How Is a Compliance Plan Different from a Communications Plan?
A Communications Plan is about sharing information. A Compliance Plan is about encouraging people to act in certain ways.
Communication is important for compliance, but it’s often not enough by itself. A Compliance Plan ensures people not only receive the information but also understand it, agree with it, and act on it.
In this way, a Compliance Plan works like a campaign that encourages certain actions and behaviors.
Why Do Projects Fail Even When the Project Plan Is Good?
A project plan can be well-organized and up to date, but the project can still have problems.
Projects often run into trouble when people don’t support them, resources aren’t available, tasks are ignored, decisions are slow to make, or the organization resists.
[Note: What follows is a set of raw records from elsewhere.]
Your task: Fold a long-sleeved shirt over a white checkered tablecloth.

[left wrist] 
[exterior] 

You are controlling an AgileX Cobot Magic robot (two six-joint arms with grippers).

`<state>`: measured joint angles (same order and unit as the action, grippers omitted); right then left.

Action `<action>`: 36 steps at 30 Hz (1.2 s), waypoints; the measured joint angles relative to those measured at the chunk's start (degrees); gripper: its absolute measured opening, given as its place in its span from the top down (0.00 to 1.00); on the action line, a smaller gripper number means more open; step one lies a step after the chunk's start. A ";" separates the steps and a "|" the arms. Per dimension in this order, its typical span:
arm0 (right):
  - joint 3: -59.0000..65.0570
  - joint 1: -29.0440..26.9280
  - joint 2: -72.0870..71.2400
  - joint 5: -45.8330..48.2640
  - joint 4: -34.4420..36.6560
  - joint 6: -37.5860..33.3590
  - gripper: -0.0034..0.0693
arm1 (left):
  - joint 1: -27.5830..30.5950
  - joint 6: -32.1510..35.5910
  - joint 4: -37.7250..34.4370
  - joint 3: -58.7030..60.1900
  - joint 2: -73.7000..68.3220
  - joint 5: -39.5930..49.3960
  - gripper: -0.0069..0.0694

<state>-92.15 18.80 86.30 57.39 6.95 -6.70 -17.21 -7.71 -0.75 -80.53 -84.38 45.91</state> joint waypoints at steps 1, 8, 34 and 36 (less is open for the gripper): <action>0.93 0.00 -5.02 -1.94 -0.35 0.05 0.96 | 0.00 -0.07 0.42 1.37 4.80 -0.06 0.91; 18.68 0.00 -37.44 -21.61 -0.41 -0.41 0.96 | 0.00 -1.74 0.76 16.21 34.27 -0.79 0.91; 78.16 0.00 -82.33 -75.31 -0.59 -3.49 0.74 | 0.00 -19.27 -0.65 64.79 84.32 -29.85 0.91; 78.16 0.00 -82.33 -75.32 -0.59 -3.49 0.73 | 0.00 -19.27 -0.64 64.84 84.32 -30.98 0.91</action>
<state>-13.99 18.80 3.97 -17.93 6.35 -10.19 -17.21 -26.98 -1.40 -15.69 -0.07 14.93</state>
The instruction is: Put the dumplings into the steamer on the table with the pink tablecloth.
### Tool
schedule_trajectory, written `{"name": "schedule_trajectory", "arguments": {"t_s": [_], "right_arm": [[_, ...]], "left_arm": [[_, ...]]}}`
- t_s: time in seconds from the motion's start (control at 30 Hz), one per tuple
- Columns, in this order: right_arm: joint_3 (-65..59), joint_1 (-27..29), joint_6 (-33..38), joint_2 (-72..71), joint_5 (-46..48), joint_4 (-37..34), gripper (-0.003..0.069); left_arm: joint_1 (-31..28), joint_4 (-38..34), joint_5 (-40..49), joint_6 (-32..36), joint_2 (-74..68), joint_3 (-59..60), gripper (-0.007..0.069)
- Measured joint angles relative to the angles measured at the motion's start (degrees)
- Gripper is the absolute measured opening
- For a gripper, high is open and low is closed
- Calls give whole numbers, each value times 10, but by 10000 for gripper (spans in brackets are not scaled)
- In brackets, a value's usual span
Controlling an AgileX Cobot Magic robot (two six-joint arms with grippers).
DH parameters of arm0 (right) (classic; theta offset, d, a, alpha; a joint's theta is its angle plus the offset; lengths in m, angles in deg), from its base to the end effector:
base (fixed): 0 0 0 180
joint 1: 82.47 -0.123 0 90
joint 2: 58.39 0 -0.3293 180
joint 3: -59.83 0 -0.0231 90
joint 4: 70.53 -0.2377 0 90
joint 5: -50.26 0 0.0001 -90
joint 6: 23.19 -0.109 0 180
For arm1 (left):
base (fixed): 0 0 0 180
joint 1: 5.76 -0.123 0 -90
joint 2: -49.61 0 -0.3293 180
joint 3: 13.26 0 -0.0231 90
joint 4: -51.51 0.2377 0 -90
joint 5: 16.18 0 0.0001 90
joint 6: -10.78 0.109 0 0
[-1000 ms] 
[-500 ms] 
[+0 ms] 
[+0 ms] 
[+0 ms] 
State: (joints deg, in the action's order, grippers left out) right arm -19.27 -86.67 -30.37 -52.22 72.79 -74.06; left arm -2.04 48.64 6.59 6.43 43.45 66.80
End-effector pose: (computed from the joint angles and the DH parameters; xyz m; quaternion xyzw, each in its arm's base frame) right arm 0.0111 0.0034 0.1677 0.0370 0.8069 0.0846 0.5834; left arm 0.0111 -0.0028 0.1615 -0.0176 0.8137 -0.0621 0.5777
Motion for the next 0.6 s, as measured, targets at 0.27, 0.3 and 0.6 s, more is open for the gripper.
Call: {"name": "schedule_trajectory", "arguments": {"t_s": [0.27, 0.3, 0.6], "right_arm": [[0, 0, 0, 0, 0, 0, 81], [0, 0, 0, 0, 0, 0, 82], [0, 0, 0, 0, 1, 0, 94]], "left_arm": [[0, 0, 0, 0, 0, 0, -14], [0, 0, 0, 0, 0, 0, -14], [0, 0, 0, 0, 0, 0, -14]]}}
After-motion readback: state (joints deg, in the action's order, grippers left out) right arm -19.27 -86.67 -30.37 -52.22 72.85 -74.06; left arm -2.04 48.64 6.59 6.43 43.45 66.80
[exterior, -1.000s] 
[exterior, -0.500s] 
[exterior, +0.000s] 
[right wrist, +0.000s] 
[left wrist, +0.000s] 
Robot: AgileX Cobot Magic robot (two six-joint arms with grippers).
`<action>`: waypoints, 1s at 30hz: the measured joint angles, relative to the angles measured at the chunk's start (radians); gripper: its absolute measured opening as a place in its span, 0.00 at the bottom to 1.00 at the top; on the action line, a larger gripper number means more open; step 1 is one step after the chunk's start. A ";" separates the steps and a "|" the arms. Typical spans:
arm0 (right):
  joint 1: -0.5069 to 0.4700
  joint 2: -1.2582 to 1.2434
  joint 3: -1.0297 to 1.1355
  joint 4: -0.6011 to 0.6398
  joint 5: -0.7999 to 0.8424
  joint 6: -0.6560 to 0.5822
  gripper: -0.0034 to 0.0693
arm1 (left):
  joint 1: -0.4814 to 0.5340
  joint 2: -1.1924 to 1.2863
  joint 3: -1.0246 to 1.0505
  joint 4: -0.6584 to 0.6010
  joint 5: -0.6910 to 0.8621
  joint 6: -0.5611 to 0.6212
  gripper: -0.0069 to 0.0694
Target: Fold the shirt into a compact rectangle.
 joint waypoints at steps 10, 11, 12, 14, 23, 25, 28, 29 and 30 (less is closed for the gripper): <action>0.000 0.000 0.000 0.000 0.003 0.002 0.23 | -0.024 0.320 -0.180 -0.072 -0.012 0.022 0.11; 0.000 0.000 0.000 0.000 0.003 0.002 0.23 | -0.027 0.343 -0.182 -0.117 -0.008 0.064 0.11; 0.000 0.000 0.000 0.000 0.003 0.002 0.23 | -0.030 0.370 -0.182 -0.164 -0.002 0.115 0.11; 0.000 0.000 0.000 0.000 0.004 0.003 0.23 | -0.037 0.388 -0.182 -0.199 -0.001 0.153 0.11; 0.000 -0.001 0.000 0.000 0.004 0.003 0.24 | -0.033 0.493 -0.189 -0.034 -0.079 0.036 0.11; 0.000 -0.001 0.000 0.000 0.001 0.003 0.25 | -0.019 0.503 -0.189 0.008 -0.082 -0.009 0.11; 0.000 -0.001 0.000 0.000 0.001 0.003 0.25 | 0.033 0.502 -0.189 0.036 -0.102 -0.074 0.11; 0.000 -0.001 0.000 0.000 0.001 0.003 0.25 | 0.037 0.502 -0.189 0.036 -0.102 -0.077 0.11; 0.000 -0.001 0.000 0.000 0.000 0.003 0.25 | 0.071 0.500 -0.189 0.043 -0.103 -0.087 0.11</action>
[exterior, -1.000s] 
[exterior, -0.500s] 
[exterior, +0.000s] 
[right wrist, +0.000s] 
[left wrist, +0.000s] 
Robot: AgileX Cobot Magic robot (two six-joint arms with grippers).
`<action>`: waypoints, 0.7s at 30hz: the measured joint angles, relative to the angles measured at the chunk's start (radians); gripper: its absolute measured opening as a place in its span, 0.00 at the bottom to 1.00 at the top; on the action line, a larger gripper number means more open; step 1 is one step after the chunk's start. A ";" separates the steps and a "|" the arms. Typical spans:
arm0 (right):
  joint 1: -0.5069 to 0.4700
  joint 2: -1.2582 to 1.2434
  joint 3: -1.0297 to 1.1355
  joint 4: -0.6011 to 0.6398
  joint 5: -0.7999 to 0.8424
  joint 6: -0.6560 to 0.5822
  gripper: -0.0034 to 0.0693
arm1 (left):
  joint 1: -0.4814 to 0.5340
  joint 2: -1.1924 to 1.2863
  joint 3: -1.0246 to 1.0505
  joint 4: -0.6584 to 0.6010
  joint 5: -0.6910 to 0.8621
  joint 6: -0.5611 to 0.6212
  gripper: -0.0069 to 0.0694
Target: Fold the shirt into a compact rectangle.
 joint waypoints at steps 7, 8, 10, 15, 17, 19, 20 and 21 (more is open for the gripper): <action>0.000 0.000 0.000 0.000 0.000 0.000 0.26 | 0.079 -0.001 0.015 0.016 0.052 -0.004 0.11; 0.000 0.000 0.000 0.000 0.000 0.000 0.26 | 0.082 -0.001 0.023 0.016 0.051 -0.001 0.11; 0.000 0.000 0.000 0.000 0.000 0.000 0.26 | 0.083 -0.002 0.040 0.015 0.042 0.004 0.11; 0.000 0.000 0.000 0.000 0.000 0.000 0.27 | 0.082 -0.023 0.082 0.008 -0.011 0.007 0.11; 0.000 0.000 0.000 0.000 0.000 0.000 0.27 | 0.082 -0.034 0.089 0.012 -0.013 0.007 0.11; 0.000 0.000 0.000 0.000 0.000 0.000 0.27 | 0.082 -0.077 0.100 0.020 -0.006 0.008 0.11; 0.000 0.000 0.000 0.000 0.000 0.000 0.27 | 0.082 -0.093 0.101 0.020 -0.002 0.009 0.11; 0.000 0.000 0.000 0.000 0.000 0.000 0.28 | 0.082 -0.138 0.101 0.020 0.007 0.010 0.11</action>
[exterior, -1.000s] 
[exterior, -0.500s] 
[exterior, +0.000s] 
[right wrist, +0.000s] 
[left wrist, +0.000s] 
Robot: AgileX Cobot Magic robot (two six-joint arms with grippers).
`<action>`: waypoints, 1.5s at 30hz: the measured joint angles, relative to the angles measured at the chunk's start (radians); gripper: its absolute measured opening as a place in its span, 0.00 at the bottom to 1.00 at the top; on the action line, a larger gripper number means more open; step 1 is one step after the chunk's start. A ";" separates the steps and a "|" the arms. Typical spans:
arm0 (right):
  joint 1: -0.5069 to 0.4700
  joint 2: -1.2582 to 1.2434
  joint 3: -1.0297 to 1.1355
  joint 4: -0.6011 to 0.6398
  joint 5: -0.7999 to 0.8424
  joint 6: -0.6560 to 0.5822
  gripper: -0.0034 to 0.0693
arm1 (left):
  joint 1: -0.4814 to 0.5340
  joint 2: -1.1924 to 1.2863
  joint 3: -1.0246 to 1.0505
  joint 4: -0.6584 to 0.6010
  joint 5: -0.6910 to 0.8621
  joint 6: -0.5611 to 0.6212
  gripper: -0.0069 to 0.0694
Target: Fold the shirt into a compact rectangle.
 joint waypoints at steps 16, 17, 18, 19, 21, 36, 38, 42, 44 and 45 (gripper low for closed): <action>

The plan might show these problems, but it can’t fix them.
For a project to succeed, you need both good planning and active involvement from everyone involved.
Who Is Included in a Compliance Plan?
A Compliance Plan can include team members, managers, sponsors, customers, vendors, different departments, regulatory agencies, executives, and anyone else affected by the project.
Different groups often need different messages, communication methods, expectations, and ways to measure success.
How Does a Compliance Plan Support the Master Project?
The Master Project includes the schedules, tasks, milestones, forecasts, and performance details needed to manage the project.
The Compliance Plan helps make sure everyone understands these parts and acts to support them. This means people are more likely to do their assigned work, reports are more reliable, controls work better, and the project performs well.
The Compliance Plan connects a well-made project plan to successfully completing the project.
Why Is This Activity Not Covered in Detail in this version of the MS Project Master Class?
This MS Project Master Class mainly covers activities that need a lot of work inside Microsoft Project.
Even though creating a Compliance Plan is very important in the Project MAP framework, there isn’t much work done directly in Microsoft Project. Most of the work is about analyzing stakeholders, planning communication, leading, aligning the organization, and encouraging people to follow the project plan.
Because of this, the activity is explained in general terms but not covered in as much detail as tasks like building the Work Breakdown Structure, entering estimates, setting up the schedule, assigning resources, setting baselines, and updating project progress.
Why is creating a compliance plan one of the most important activities in Project MAP?
Organizations often spend a lot of time and effort making schedules, budgets, forecasts, resource plans, and controls. Still, projects can struggle if people don’t support the plan, managers don’t provide resources, team members don’t finish their tasks, or groups resist changes.
The hard part isn’t always making the plan. The real challenge is getting people to follow it.
Creating a Compliance Plan deals with this issue directly. It shows that good project management needs more than just a solid schedule. It also needs people to understand, support, take part in, and follow the plan.
A project plan can specify what should happen, but success depends on whether people actually do what it calls for.